C’est exact. Aux États-Unis, il est même devenu de bon ton dans les classes aisées de faire la chasse aux "good deals". La chasse aux bonnes affaires n’est plus un signe de pingrerie mais plutôt une preuve de bon sens. L’objectif consiste à trouver des produits de bonne facture à bas prix, en jouant sur tous les réseaux de distribution, y compris les réseaux alternatifs.
La nouvelle génération de consommateurs achète en ligne et dialogue sur les médias sociaux. Comment cela influence-t-il sa relation à la marque ?
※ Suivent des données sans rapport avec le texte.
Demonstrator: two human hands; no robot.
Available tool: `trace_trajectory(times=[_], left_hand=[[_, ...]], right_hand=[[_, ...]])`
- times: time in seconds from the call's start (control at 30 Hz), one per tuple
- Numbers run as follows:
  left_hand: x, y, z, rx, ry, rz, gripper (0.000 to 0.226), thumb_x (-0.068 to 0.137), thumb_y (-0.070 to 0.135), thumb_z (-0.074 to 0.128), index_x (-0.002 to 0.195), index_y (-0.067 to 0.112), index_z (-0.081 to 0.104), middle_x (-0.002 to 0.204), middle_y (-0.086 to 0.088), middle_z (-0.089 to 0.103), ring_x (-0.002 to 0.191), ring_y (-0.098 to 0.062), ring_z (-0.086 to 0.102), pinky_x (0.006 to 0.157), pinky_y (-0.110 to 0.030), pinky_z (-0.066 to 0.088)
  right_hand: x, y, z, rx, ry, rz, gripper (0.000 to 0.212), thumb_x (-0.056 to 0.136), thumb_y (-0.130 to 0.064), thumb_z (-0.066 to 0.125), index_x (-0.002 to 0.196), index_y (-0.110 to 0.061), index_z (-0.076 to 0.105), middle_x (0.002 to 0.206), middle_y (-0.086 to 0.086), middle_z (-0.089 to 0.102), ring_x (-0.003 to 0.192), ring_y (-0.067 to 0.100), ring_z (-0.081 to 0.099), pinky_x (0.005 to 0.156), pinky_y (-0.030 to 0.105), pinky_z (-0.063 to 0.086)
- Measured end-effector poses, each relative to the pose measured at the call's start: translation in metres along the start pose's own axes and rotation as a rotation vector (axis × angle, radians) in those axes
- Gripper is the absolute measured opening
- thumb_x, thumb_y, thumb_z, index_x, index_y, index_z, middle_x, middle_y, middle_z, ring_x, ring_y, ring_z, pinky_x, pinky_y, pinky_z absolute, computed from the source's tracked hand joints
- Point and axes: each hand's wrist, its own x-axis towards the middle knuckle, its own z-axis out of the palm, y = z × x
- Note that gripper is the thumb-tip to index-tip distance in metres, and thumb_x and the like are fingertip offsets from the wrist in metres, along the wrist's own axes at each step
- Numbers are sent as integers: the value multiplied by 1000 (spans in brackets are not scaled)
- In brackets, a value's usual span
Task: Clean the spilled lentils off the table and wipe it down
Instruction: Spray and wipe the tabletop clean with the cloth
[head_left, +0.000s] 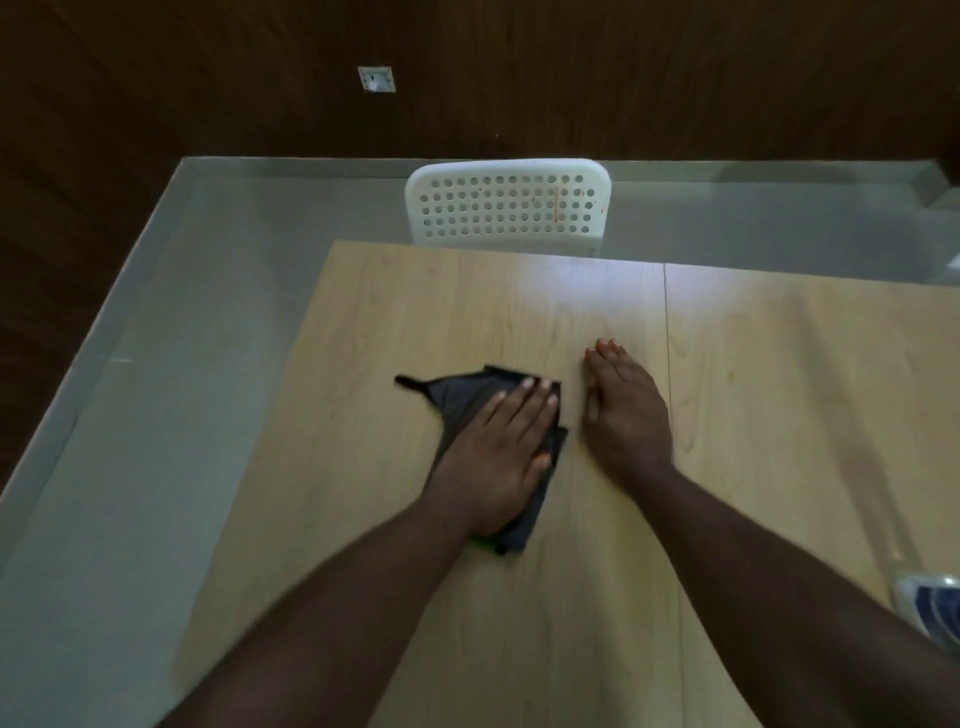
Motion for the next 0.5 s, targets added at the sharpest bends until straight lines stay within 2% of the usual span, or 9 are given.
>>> trace_trajectory(times=[0.13, 0.27, 0.37, 0.5], left_hand=[[-49, -29, 0, 28, 15, -100, 66, 112, 43, 17, 168, 11, 4, 177, -5, -1, 163, -19, -4, 132, -43, 6], [-7, -20, -5, -33, 49, -340, 71, 107, 46, 9, 168, 11, 1, 177, -6, -5, 163, -21, -4, 132, -41, 1], [-18, 23, 8, -39, 47, -232, 68, 111, 43, 18, 168, 11, -1, 177, -6, -7, 163, -20, -9, 132, -41, -2], [-111, 65, 23, -23, 28, -78, 68, 112, 42, 23, 169, 11, 2, 177, -5, -3, 163, -19, -9, 132, -43, 3]], right_hand=[[-32, 1, -2, -2, -79, -36, 53, 108, -25, 49, 160, -17, 41, 168, 2, 35, 159, 18, 23, 130, 38, 17], [-80, 8, 1, -44, -123, -134, 57, 107, -36, 34, 161, -18, 39, 170, 1, 32, 160, 17, 20, 130, 42, 19], [-94, 17, 4, -74, -102, -160, 57, 107, -38, 32, 159, -16, 43, 168, 3, 35, 158, 18, 25, 129, 43, 24], [-114, 27, -5, -130, -115, -163, 58, 108, -40, 30, 159, -15, 44, 167, 5, 37, 158, 21, 27, 128, 43, 26]])
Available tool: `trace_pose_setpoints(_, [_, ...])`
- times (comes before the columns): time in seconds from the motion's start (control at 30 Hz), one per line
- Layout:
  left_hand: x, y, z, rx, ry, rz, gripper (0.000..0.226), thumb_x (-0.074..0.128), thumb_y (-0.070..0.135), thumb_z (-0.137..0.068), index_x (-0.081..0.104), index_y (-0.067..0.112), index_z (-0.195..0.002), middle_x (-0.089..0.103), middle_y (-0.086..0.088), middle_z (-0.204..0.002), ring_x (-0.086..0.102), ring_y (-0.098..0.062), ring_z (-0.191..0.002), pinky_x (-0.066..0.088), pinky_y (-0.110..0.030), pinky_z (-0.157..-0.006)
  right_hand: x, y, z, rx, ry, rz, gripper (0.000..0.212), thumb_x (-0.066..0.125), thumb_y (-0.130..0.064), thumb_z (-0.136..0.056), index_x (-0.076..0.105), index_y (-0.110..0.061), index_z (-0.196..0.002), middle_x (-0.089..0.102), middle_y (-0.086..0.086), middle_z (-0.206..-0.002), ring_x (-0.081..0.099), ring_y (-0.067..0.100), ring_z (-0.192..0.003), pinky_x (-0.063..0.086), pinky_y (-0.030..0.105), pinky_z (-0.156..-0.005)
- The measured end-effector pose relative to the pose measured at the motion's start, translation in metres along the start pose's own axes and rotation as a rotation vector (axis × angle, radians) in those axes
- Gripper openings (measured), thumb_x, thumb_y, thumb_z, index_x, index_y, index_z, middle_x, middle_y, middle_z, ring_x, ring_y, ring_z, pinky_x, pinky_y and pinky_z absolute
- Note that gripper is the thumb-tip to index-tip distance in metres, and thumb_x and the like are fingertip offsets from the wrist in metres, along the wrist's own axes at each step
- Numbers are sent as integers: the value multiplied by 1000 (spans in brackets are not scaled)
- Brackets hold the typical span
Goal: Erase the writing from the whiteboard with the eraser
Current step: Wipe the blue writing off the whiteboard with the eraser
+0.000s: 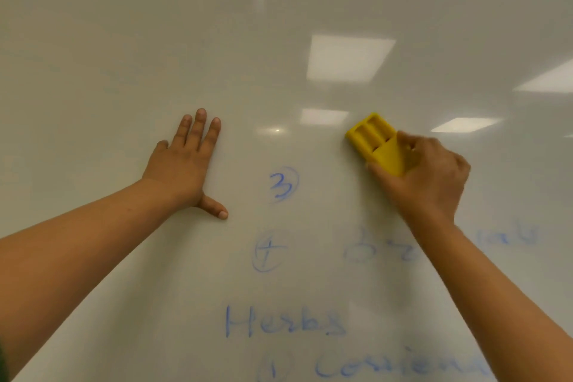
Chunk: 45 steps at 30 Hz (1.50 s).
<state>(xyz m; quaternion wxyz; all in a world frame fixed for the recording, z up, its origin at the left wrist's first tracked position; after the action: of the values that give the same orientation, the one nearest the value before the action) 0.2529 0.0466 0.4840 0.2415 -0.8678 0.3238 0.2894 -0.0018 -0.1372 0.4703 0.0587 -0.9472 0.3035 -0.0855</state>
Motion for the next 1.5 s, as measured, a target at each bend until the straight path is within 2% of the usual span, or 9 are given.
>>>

On est passé d’une communication de masse à une communication plus personnalisée, sur Internet, les réseaux sociaux, les blogs… Notre étude montre que les consommateurs privilégient comme source d’information les contacts personnels (avec une note de 6,6 sur 10), devant les canaux on line (5,5) et les canaux traditionnels des médias print et électroniques (4,9). L’information est partagée et surtout utilisée rapidement, et elle a un impact direct sur les comportements d’achats. Il suffit qu’un client critique un hôtel ou un séjour sur un site comparateur, et la nouvelle se répand dans le monde entier. Le consommateur est en situation d’évaluation instantanée du produit, en positif comme en négatif. Pour les entreprises, cela représente une opportunité. Il faut alimenter en temps réel les services de R&D et d’innovation avec ces informations externes. Le consommateur doit être placé au cœur du jeu de construction du produit ou du service.
(1) Méthodologie : 24 405 participants dans 34 pays ont été interrogés sur les raisons qui motivent leurs décisions d'achat, leur fidélité aux marques, leurs modes de paiement préférés et les canaux de distribution qu'ils utilisent le plus souvent.